Il y a en France des arrondissements ruraux excempts de toute technocratie territoriale. Si l’on publiait une cartographie des cadres de catégorie A de la fonction publique territoriale, on découvrirait des arrondissements désertiques. Les petites collectivités rurales sont sans appui d’analyse ou de proposition dans leurs petites administrations. N’oublions pas que la capacité à produire des projets dépend étroitement du capital humain des administrations quel que soit le niveau. Cela met en dysharmonie les administrations de l’Etat lui-même. La nature même du travail de contrôle de légalité dans les services du Préfet est en réalité très différente dans un département peuplé et actif comme peut l’être la Seine Maritime, couverte de communes moyennes, et dans un département moins dynamique comme l’Orne qui compte 5 communes de plus de 5 000 habitants.
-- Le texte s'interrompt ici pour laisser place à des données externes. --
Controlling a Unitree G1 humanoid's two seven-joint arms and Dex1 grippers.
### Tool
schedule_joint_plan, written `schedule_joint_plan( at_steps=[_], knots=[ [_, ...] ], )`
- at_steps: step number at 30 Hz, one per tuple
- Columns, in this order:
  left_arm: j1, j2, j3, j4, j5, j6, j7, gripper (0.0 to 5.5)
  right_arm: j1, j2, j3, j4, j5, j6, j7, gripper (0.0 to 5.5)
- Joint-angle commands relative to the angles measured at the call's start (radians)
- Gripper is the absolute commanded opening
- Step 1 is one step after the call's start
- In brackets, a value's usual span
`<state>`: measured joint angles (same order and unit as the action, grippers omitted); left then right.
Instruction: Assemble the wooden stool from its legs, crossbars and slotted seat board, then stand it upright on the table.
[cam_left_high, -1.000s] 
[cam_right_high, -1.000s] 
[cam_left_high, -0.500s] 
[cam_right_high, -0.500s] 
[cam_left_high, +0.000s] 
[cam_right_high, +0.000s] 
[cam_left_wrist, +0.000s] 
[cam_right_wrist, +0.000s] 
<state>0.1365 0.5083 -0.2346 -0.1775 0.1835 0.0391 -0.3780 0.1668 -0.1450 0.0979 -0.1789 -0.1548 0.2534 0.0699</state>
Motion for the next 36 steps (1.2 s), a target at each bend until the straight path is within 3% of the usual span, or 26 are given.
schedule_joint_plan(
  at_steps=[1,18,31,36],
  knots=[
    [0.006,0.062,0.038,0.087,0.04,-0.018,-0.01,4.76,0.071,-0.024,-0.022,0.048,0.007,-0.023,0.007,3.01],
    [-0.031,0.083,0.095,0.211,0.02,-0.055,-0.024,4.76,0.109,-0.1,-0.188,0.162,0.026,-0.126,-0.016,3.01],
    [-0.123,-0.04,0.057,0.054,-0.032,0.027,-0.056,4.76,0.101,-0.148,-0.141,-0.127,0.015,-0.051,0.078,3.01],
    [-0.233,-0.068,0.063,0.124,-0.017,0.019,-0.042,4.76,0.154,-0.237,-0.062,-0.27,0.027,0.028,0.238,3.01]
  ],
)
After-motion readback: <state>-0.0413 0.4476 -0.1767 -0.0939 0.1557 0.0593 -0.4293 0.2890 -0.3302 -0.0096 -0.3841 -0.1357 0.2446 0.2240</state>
L’ignorance entretenue de la disparité des moyens de l’administration territoriale
La réduction des services déconcentrés de l’Etat n’ont pas les mêmes conséquences suivant le contexte territorial. Dans les territoires ruraux, il y a un véritable problème de prise en mains des évolutions sociales, économiques et même administratives. Par exemple, la Commission Départementale de la Coopération Intercommunale du Lot et Garonne relève que 11 communautés de communes sur 23 ont moins de 5 000 habitants, et que 8 de ces communautés parmi les 11 petites ont une « faible, voire très faible activité ». Beaucoup de ces collectivités rurales sont de fait dans l’incapacité technique de respecter les prescriptions règlementaires dans de nombreux domaines (police, instructions comptables, marchés publics, etc).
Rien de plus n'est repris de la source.